C.S. and S.D. contributed equally as primary authors.
Article Information
Acknowledgments. D.M. and B.A.P. are patient partners with lived T1D experience. The authors appreciate that the funder Boehringer Ingelheim made the clinical trial data available and are grateful to the entire EASE program research team, comprising 132 international research sites, and the study participants.
Funding. This publication is based on research using data from data contributor Boehringer Ingelheim, funder of the EASE program, that have been made available through Vivli, Inc. This study was supported by Diabetes Canada (operating grant OG-3-21-5572-BP), the Data Sciences Institute at the University of Toronto, and the Menkes Fund.
Vivli, Inc., has not contributed to or approved, and is not in any way responsible for, the contents of this publication.
Duality of Interest. M.F. is a consultant for ProofDx, a startup company that is developing a point-of-care diagnostic test for COVID-19 using CRISPR. D.Z.I.C. has received consulting fees or speaking honoraria or both from Janssen, Boehringer Ingelheim, Eli Lilly, AstraZeneca, Merck, and Sanofi and operating funds from Janssen, Boehringer Ingelheim, Eli Lilly, AstraZeneca, and Merck. L.E.L. received support from a Canadian Institutes of Health Research Canada graduate scholarship doctoral award. B.A.P. has received speaker honoraria from Abbott, Medtronic, Insulet, and Novo Nordisk and research support to his research institute from Boehringer Ingleheim and Bank of Montreal and has served as a consultant to Boehringer Ingelheim, Abbott, Novo Nordisk, and Vertex. No other potential conflicts of interest relevant to this article were reported.
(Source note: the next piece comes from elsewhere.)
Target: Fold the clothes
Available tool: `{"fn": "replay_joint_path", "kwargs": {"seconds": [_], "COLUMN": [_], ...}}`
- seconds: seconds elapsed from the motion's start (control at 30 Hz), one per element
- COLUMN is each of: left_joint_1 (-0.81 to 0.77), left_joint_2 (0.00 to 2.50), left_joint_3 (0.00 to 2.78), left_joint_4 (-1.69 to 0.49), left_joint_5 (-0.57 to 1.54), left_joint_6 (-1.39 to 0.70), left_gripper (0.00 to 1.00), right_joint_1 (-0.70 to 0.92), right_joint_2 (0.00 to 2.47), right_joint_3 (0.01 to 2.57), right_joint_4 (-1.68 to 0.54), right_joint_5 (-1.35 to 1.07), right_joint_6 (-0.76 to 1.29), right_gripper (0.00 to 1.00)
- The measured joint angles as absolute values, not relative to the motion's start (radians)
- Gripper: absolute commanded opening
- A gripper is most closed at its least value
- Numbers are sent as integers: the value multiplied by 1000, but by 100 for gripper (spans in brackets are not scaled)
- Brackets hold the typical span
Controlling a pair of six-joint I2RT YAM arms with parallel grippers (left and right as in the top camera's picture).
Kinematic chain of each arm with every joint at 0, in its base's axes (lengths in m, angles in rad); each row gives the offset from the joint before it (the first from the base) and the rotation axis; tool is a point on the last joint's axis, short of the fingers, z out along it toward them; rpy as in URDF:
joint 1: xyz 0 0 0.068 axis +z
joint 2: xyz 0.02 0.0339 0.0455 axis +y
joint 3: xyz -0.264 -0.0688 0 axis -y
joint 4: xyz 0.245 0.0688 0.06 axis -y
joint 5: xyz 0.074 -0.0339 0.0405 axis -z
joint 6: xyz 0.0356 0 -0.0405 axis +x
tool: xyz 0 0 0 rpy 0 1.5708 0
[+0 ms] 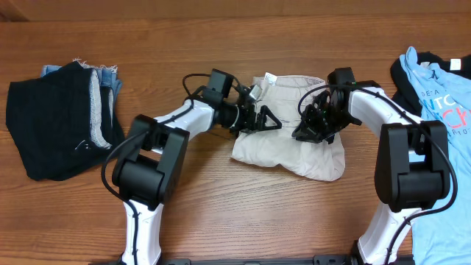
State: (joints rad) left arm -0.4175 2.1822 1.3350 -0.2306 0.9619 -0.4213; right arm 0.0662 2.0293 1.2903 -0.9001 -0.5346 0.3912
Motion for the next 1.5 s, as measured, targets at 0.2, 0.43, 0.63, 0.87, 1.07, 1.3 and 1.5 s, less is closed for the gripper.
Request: {"fn": "replay_joint_path", "kwargs": {"seconds": [0.2,0.43,0.63,0.87,1.07,1.3,1.5], "left_joint_1": [-430,-389,-214,93,376,583,656], "left_joint_2": [2185,2187,2000,1614,1590,1604,1666], "left_joint_3": [1328,1405,1507,1546,1549,1549,1549], "left_joint_4": [-221,-407,-760,-939,-1053,-949,-956], "left_joint_5": [873,908,785,702,673,646,469], "left_joint_6": [-445,-390,-221,-24,225,345,331], "left_gripper": [4,4,4,4,4,4,15], "right_joint_1": [60,61,57,57,58,57,58], "right_joint_2": [2029,2019,1805,1712,1715,1715,1715], "right_joint_3": [1290,1340,1557,1612,1612,1612,1612], "right_joint_4": [-907,-983,-1085,-1101,-1103,-1122,-1139], "right_joint_5": [-532,-504,-427,-414,-410,-410,-410], "right_joint_6": [373,226,150,137,134,134,134], "right_gripper": [15,15,17,17,17,16,16]}}
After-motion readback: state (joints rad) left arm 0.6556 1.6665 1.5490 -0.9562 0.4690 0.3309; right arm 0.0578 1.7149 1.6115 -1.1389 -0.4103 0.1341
Author Contributions. C.S., S.D., and L.E.L. completed the statistical analysis. C.S. and B.A.P. wrote the first draft of the manuscript. L.E.L. and B.A.P. developed the research question. All authors contributed to data interpretation and manuscript preparation. B.A.P. is the guarantor of this work and, as such, had full access to all the data in the study and takes responsibility for the integrity of the data and the accuracy of the data analysis.
Prior Presentation. Limited aspects of this analysis were presented at the 2022 Diabetes Canada/Canadian Society of Endocrinology and Metabolism Professional Conference, Calgary, Alberta, Canada, 9–12 November 2022, and the International Diabetes Federation Congress 2022, Lisbon, Portugal, 5–8 December 2022.